もし、聞いていなかったら、自慢げに腕章を見せてくるティターニアに向けて、それがなんなのかと間の抜けた質問をしなければいけないところだ。
「何のつもりもなにも、親愛なるリチャードが、俺の復帰を祝って祝砲をあげてくれたんだ。なぁ?」
俺はリチャードに向かってそういうが、先ほどのティターニアの命令がまだ聞いているのか、口をしっかり閉じたままのリチャードは、首を必死に横に振る。
顔が土気色だが、口を閉じるのに夢中で呼吸をすることが疎かになっているんじゃないだろうか。
まぁ、先ほどの爆発の犯人が自分だと言うわけにもいかないだろうから、強く否定しようするのもわからないでもないが。
ところが、リチャードの連れ合いの一人は、そこまで頭が良くなかったらしい。
喋れないリチャードへの助け船のつもりか、俺を指さしとんでもないことを言い出した。
「嘘だ! リチャード様はお前に向かっていつものように火の玉を撃っただけだ! リチャード様の魔法はあんな勢いで空高く上がることもないし、あんな威力の爆発を引き押すことだって無理だ!」
「ば、馬鹿‼」
連れの失言に、さすがのリチャードも黙っていられなかったようだ。
閉じてた口を大きく開け、慌てた様子で非難する。
それにしても、良くいえばリチャードのことをきちんと理解しているともとれるが、リチャードの実力は大したことはないと明言していることに気づいているんだろうか。
しかし彼の言う通り、リチャードは魔力量自体は俺もよりも多いが、魔法の使い方が稚拙で、せっかくの魔力をまったく活用できていない。
リチャードと連れのやり取りにティターニアは眉をひそめてしまった。
「おい。フィリオと言ったな。貴様に聞く。こいつの言っていることは真実か?」
「さぁ。俺にはなんのことだか、さっぱり」
肯定すれば、今回だけでなくこれまでに何度もリチャードが俺に向かって禁止されている攻撃魔法を唱えていたことが事実になるわけだが、正直俺自身は本当に記憶にないし、少なくても今後同じようなことがあっても自分で対処ができる。
わざわざ他人に制裁をしてもらう必要もないだろうし、もし必要なら俺自身でするのがフィリオに対する礼というものだろう。
それに、認めてしまえば、爆発させたのが別の人物であるということも認めることになってしまう。
真っ先に疑われるのはこの俺だ。
疑われるもなにも、真実俺がやったわけだが、それをわざわざ自ら明らかにする利益など何もない。
さらりと言い返した俺をじっと見つめて、ティターニアは笑顔を作った。
元々人の目をひく端正な顔立ちだが、偉そうにしている表情より、笑った方が格段に可愛く見える。

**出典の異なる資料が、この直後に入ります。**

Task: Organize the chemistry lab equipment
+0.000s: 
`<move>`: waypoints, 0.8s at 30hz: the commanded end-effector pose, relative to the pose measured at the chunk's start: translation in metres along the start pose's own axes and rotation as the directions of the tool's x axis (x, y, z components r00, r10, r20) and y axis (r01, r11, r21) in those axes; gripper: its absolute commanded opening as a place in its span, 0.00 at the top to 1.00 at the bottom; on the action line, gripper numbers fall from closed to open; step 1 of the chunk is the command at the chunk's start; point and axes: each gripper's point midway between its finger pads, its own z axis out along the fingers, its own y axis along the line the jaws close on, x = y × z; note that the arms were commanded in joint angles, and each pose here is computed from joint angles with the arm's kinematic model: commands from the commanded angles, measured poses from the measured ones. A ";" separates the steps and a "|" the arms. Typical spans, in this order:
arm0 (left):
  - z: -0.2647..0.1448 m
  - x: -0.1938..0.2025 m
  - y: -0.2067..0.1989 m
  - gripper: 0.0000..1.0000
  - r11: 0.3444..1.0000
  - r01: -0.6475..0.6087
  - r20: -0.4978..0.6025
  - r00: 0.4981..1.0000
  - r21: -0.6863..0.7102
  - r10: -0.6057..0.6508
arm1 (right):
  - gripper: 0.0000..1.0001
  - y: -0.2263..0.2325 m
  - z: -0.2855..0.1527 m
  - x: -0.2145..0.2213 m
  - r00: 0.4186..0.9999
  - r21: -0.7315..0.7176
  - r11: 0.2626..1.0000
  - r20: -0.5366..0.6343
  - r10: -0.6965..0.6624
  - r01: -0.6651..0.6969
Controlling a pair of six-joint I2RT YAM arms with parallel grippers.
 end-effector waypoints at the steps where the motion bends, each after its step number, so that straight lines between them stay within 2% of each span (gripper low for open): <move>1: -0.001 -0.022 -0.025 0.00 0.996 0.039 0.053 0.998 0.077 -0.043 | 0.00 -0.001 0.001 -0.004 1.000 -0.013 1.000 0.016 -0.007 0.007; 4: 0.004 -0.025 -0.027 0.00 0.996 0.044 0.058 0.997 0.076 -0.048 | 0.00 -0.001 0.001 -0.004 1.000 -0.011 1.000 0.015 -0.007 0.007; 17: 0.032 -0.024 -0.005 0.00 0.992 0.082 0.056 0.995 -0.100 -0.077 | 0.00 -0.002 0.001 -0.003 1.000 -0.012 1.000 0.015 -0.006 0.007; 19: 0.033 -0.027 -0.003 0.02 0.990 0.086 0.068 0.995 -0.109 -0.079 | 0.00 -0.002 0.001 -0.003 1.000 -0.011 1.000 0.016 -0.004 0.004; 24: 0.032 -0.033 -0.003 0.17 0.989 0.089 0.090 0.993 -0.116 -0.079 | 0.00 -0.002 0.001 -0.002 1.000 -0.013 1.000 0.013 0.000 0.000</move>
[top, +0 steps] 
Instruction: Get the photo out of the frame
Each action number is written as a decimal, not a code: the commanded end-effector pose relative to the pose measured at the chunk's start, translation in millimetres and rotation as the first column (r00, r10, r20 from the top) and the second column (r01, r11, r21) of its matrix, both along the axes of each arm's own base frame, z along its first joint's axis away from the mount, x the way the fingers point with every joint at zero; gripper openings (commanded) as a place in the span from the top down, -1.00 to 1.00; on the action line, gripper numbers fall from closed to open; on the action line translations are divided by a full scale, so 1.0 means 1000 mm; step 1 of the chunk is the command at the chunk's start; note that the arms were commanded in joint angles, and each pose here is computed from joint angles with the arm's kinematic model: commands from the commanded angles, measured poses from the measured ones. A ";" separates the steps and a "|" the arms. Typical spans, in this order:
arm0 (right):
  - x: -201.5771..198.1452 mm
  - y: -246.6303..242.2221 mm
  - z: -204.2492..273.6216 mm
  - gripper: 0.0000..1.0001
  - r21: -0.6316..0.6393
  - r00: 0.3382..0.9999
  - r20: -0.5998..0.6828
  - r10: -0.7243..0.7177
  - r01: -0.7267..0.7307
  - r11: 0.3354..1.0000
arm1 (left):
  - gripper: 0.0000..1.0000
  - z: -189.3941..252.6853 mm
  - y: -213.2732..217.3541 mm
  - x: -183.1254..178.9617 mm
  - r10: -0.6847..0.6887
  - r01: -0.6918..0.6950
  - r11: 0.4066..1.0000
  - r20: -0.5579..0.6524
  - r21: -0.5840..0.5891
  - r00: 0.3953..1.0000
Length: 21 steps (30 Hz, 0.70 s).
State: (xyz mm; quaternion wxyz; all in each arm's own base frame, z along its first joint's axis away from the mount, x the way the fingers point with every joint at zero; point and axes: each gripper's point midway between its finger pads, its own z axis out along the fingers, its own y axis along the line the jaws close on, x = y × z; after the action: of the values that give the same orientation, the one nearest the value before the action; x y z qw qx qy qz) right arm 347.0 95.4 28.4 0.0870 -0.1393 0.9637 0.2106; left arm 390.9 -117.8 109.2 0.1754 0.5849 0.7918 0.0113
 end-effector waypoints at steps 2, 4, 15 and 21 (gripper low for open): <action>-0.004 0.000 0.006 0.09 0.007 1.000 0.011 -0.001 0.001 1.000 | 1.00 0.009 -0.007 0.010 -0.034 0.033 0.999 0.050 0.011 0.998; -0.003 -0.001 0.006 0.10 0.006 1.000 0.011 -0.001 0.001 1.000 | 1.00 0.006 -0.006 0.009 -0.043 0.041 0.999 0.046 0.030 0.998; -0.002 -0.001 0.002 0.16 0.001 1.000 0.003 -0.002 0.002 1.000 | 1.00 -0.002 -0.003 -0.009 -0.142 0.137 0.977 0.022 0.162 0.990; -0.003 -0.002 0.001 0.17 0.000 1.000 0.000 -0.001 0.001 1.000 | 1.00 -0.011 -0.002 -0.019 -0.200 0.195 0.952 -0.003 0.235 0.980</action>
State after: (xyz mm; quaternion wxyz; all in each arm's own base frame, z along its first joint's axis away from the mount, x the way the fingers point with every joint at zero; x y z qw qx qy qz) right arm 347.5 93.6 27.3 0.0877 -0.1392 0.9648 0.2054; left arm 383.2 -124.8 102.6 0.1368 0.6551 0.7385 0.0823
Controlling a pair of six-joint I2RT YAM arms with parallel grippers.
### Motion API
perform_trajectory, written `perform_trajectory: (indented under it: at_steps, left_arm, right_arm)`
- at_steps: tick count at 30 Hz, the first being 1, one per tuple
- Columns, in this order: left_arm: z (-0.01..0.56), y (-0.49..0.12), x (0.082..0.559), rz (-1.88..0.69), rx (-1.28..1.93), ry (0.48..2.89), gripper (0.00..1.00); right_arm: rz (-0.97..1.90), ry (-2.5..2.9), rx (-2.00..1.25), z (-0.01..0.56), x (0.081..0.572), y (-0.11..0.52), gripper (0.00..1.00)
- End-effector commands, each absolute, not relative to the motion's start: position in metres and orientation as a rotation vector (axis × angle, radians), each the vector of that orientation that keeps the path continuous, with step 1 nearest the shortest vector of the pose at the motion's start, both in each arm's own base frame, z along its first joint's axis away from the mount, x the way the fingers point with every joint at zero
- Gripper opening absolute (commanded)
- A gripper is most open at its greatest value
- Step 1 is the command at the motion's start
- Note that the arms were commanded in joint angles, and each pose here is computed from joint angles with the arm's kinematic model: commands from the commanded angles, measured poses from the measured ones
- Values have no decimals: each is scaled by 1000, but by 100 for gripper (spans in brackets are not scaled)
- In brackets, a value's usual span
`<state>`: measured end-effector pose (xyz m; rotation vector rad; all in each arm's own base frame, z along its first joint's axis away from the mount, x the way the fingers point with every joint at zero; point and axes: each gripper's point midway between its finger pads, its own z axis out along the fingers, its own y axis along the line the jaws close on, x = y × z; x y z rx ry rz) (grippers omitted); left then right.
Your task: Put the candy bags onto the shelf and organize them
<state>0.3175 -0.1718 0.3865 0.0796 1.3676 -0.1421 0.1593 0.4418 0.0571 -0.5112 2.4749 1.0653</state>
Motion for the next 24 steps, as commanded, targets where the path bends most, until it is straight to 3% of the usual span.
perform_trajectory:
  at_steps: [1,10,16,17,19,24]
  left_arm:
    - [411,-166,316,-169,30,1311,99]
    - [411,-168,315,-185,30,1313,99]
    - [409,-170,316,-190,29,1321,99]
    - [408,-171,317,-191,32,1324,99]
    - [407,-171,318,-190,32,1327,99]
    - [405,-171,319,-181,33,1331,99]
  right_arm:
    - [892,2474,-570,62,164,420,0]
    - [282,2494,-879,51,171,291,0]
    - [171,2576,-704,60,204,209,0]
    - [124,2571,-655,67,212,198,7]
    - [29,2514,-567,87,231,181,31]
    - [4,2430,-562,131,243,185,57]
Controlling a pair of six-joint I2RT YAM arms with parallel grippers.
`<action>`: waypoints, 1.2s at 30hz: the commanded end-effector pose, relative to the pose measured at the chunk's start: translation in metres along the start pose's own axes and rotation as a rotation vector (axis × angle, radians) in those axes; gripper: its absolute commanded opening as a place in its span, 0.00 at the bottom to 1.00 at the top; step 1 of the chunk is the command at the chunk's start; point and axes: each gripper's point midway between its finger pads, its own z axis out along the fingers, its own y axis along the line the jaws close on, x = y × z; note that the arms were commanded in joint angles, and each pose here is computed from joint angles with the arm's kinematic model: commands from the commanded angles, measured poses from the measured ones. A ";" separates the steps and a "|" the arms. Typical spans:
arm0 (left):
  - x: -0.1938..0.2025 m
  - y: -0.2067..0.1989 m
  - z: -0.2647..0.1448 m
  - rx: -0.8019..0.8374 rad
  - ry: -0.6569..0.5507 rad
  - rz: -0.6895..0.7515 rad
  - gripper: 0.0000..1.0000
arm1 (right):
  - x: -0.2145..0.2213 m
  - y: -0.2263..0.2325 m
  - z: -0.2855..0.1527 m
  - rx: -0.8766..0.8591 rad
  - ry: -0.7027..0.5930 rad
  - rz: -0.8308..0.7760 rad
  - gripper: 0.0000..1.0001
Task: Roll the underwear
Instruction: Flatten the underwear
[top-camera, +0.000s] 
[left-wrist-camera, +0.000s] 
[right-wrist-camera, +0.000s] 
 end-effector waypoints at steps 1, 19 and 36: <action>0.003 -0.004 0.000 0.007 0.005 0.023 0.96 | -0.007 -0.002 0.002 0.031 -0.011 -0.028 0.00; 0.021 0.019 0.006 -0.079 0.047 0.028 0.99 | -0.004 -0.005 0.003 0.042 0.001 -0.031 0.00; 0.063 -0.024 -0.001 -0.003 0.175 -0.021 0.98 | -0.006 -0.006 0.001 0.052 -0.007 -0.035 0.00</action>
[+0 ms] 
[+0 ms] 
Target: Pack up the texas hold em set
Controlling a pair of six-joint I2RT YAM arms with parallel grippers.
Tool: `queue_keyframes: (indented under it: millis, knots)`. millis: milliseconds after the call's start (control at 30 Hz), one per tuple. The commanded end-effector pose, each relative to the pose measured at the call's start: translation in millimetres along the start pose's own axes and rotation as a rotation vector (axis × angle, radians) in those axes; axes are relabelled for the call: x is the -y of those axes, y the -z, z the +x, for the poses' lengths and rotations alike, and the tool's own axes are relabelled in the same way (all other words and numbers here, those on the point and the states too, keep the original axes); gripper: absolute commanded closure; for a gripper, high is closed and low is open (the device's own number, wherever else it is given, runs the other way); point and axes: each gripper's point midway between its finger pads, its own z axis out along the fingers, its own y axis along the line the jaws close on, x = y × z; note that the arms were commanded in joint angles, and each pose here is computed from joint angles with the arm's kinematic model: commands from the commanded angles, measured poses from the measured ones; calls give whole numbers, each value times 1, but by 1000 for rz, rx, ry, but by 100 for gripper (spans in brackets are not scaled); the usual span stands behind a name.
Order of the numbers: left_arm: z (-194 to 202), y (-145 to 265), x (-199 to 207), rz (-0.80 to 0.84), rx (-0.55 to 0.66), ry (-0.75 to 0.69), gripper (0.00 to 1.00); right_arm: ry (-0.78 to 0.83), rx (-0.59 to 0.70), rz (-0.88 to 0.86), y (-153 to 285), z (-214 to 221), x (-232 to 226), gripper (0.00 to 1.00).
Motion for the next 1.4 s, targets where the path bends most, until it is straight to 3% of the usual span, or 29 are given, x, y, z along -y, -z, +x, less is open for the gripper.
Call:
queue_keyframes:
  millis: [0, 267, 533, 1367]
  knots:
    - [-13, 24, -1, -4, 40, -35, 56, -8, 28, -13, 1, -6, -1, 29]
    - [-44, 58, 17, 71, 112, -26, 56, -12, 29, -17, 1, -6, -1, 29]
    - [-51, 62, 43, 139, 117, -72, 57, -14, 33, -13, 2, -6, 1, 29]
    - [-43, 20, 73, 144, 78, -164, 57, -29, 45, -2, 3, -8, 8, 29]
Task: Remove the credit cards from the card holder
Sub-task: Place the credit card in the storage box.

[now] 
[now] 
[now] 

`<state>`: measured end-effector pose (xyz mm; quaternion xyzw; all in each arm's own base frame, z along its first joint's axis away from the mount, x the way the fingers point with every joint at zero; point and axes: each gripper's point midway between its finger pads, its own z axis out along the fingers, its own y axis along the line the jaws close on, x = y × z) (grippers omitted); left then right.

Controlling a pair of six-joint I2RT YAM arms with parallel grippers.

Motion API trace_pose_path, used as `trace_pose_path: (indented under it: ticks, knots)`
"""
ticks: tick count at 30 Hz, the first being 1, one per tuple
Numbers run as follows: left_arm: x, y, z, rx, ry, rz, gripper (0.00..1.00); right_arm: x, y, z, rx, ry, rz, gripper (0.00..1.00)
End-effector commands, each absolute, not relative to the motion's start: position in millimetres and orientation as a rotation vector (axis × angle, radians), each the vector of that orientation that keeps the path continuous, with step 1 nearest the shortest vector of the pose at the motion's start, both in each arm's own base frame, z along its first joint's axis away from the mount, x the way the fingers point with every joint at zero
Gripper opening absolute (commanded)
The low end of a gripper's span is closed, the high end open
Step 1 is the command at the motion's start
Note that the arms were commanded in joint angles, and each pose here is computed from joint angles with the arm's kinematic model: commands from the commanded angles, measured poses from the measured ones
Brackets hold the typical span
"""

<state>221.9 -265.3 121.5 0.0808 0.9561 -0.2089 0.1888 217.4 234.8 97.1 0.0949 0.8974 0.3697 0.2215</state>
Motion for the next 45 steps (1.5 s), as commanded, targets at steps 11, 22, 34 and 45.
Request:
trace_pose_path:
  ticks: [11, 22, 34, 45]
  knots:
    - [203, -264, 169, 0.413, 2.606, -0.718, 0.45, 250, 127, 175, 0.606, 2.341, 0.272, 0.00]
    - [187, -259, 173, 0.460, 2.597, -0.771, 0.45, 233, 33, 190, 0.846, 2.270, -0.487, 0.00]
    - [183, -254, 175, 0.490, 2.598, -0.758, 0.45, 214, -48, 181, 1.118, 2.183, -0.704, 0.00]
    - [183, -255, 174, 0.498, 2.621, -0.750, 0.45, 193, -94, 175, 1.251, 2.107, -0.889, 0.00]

「貴様は本当にここの学園の生徒か? もしそうだとすれば、よほど今まで身を隠すのがうまかったか、それとも別人にでもなったか……」
「ははは……別人だなんて。おかしなことを言う」
「ふん。まぁいい。貴様の顔と名前は覚えた。貴様がただの道化か否か、今は置いておいてやろう。それと、先ほどの爆発は祝砲だと言ったな。本来なら、そんなものも許されるわけはないのだが、今回は見なかったことにしてやる」
そう言って、ティターニアは踵を返し、去っていった。